Self-assembly Through Programmable Folding

TL;DR

This paper demonstrates how programmable DNA interactions can guide colloidal polymers to fold into specific two-dimensional structures, enabling the design of complex, bio-inspired materials with diverse geometries.

Contribution

Introduces a minimal model system for programmable folding of colloidal polymers, combining experiments, simulations, and theory to create and control foldamers.

Findings

Successfully designed 11 foldamers with simple sequences.

Encoded over half of the possible geometries using sequence design.

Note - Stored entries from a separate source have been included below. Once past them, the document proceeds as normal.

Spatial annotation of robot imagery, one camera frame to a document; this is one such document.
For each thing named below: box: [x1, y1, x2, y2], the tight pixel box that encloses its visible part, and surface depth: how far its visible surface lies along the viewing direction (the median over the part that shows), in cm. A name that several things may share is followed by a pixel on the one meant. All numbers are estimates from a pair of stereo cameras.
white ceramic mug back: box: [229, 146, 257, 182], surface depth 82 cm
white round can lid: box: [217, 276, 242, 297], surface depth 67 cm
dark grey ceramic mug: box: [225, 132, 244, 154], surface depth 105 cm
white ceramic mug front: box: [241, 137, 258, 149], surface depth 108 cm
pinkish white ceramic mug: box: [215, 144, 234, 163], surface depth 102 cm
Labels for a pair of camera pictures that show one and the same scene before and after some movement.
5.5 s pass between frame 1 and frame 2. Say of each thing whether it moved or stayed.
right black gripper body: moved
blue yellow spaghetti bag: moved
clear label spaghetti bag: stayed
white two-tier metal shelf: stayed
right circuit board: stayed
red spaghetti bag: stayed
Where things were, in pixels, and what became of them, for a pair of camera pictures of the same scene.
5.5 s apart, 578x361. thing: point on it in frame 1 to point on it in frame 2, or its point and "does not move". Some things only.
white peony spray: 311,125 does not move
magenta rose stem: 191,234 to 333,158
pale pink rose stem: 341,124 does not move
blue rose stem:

Foldamers can assemble into complex supracolloidal architectures.

Abstract

At the cutting edge of materials science, matter is designed to self-organize into structures that perform a wide range of functions. The past two decades have witnessed major innovations in the versatility of building blocks, ranging from DNA on the nanoscale to handshaking materials on the macroscale. Like a jigsaw puzzle, one can reliably self-assemble arbitrary structures if all the pieces are distinct, but systems with fewer flavors of building blocks have so far been limited to the assembly of exotic crystals. Inspired by Nature's strategy of folding biopolymers into specific RNA and protein structures, here we introduce a minimal model system of colloidal polymers with programmable DNA interactions that guide their downhill folding into two-dimensional geometries. Combining experiments, simulations, and theory, we show that designing the order in which interactions are switched on directs folding into unique geometries called foldamers. The simplest alternating sequences ($ABAB$...) of up to 13 droplets yield eleven foldamers, while designing the sequence and adding an extra flavor uniquely encodes more than half of the 619 possible geometries. These foldamers can further interact to make complex supracolloidal architectures, seeding a next generation of bio-inspired materials. Our results are independent of the dynamics and therefore apply to polymeric materials with hierarchical interactions on all length scales, from organic molecules all the way to Rubik's snakes.